Bloomberg
Europe still hasn’t regained investor confidence in its banks.
The European Central Bank’s stress tests of the region’s lenders failed to provide an accurate gauge of their financial stability, according to 51% of respondents to the latest quarterly poll of investors, traders and analysts who are Bloomberg subscribers. The results were viewed as accurate by 32% of the people who responded, while 17% said they weren’t sure.
The tests followed three previous efforts by another European regulator that were deemed unreliable after some banks that passed collapsed a few months later. Investors expected the ECB to take a tougher approach before it took over as the single supervisor of eurozone banks this month. While 25 of the 130 institutions failed the ECB’s test, an even smaller subset was asked to raise $8bn of capital.
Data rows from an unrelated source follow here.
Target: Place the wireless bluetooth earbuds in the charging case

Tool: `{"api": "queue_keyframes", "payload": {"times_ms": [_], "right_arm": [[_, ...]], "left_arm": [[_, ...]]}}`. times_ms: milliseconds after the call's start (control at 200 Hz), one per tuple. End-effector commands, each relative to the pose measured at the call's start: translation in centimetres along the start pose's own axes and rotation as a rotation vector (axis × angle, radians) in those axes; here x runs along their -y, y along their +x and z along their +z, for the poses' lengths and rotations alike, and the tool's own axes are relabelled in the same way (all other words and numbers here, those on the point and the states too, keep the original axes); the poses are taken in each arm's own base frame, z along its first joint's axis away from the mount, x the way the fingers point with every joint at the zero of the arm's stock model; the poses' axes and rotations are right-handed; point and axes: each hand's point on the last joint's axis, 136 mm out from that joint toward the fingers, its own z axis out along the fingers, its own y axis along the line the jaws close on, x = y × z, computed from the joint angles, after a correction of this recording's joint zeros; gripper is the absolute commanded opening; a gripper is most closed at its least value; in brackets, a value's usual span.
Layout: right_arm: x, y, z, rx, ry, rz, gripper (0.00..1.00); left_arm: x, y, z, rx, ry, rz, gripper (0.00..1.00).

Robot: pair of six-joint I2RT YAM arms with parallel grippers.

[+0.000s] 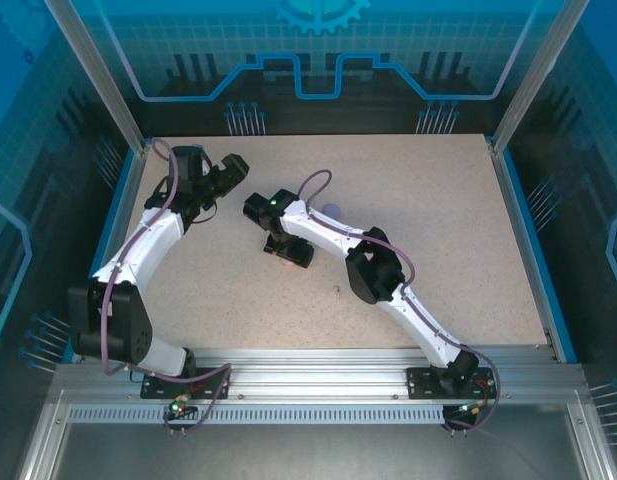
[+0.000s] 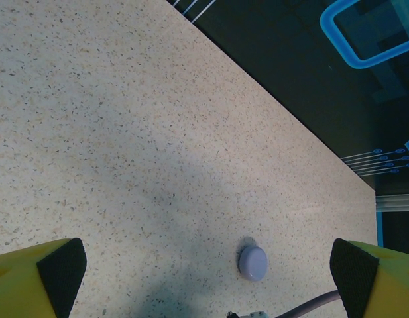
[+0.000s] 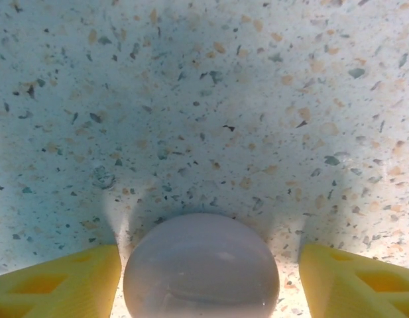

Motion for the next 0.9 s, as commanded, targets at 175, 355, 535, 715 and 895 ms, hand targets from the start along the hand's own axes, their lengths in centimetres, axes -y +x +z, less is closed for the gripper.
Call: {"api": "queue_keyframes", "payload": {"times_ms": [175, 355, 535, 715, 895], "right_arm": [[-0.9, 0.6, 0.7, -0.010, -0.017, 0.003, 0.68], [-0.8, 0.6, 1.2, -0.020, -0.025, -0.014, 0.59], [-0.8, 0.5, 0.9, -0.027, -0.052, -0.035, 0.50], [-0.7, -0.1, -0.4, -0.021, -0.093, -0.056, 0.40], [-0.3, -1.7, -2.9, 0.000, -0.160, -0.068, 0.38]], "left_arm": [[-0.3, 0.1, -0.7, 0.002, 0.004, -0.019, 0.99], [-0.2, 0.2, -0.9, -0.001, 0.009, -0.017, 0.99], [-0.2, 0.5, -1.2, -0.006, 0.018, -0.019, 0.99], [-0.1, 1.1, -1.8, -0.020, 0.041, -0.024, 0.99], [-0.3, 2.7, -2.2, -0.048, 0.090, -0.047, 0.99]]}}
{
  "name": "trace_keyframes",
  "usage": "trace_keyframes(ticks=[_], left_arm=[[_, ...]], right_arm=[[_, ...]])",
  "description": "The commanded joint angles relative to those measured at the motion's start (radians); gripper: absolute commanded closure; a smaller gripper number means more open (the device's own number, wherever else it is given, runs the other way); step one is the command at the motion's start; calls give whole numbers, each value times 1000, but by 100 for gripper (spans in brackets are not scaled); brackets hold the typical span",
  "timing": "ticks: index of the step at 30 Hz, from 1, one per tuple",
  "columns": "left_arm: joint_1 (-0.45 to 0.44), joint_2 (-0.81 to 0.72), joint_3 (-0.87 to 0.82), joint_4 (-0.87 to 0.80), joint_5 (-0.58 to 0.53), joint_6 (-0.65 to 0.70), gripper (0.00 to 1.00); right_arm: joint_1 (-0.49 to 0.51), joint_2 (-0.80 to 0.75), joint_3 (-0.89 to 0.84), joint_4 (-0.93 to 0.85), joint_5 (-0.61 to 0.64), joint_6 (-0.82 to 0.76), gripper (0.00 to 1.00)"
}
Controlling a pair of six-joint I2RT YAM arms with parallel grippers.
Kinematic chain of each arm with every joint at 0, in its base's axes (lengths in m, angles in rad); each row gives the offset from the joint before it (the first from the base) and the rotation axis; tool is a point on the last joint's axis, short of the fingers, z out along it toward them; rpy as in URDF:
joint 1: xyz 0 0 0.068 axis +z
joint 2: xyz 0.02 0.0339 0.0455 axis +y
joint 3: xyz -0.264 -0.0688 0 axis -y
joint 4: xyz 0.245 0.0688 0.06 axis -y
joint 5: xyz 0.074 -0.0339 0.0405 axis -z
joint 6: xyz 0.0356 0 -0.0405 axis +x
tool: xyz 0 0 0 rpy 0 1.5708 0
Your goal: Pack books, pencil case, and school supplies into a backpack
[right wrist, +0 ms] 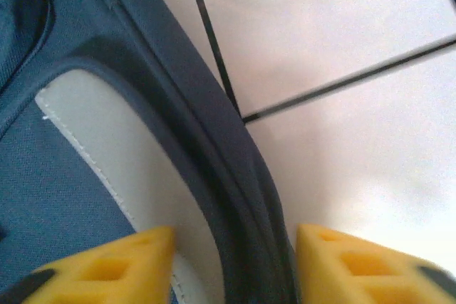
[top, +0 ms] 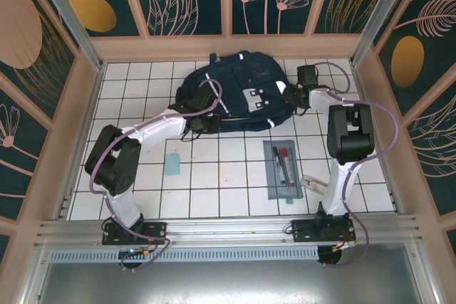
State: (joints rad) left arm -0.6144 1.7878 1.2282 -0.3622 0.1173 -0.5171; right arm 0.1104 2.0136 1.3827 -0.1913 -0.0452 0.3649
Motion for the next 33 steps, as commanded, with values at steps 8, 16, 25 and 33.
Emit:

“We’ve improved the banks with some more capital and more transparency, but it wasn’t good enough,” said Michael Nicoletos, managing director of Athens-based AppleTree Capital, which oversees about $45mn of investments. He participated in last week’s Bloomberg Global Poll. “I’m sure there are some banks that are in worse shape than they appeared in the test.”
Fifty-six percent of poll respondents said regulators haven’t done enough to prevent another financial crisis in Europe, while 30% said they had done enough and 14% said they weren’t sure.
“Regulators never look forward,” said Florin Bota-Avram, a trader at Cluj-Napoca, Romania-based Banca Transilvania who participated in the poll. “They want to prevent the future crisis by looking at the past, but the future is always different than the past.”
The poll of 510 Bloomberg customers was conducted on November 11 and 12 by Selzer & Co, a Des Moines, Iowa-based firm. It has a margin of error of plus or minus 4.3 percentage points.
US regulators used stress tests to restore confidence in the banking system in 2009 after the collapse of Lehman Brothers Holdings. The 10 banks that failed that first test were asked to raise $75bn. They ended up selling $100bn of new shares within a few weeks to strengthen their balance sheets. The US has been conducting tests every year since, forcing the weakest banks to cancel plans to increase dividends or buy back shares so they build capital instead.
Poll respondents were more positive on the US stress tests. Forty-six percent said the US exams provided an accurate gauge of banks’ financial stability, versus 36% who disagreed. Similarly, 48% of the respondents said US regulators had done enough to prevent another crisis while 42% said they hadn’t.
Authorities on both sides of the Atlantic have passed new laws since Lehman Brothers’s collapse to strengthen the financial system. The US has gone further than the European Union in some instances, such as in restricting the leverage of the biggest lenders. Those efforts haven’t convinced everyone that banks will survive the next meltdown.
“When the next debt crisis hits, and it will soon, all banks won’t survive that,” said James Shugg, a senior economist based in London for Australia’s Westpac Banking Corp “Depending on how deep and severe the next crisis is, you will see more banks fail.”
Meanwhile, the ECB plans to inspect the internal models that banks use to calculate their risks to ensure that these systems behave consistently, a senior policymaker said yesterday.
Regulators have had in-house computer models in their sights in the wake of the financial crisis due to concerns some banks may attempt to downplay the riskiness of their assets and hold less capital than they should.
The ECB, which took over as the eurozone’s leading financial regulator in November, aims to compare these models using regional data and look for inconsistencies, ECB Executive Board member Sabine Lautenschlaeger said at a conference in Frankfurt.
Lautenschlaeger’s comments referred to the way banks use financial models to assess the risks they are taking in the market.
The ECB’s attention to these models is part of a wider push to impose order on the sector, which could lead to changes in the way banks do business.
“The ECB will use its position as a supervisor to gain an in-depth understanding of internal model issues and exploit its cross-sectional overview of some of the world’s largest banks to address any inconsistencies in a very direct way,” Lautenschlaeger said.
“In next two or three years we will look into every model,” she said.
The ECB is also charged with regularly checking that banks have viable business models, something that has not been done consistently in all the eurozone states.
A top ECB regulator said on Monday the central bank would be intrusive when it checks banks’ business models in its first year as Europe’s most powerful banking regulator.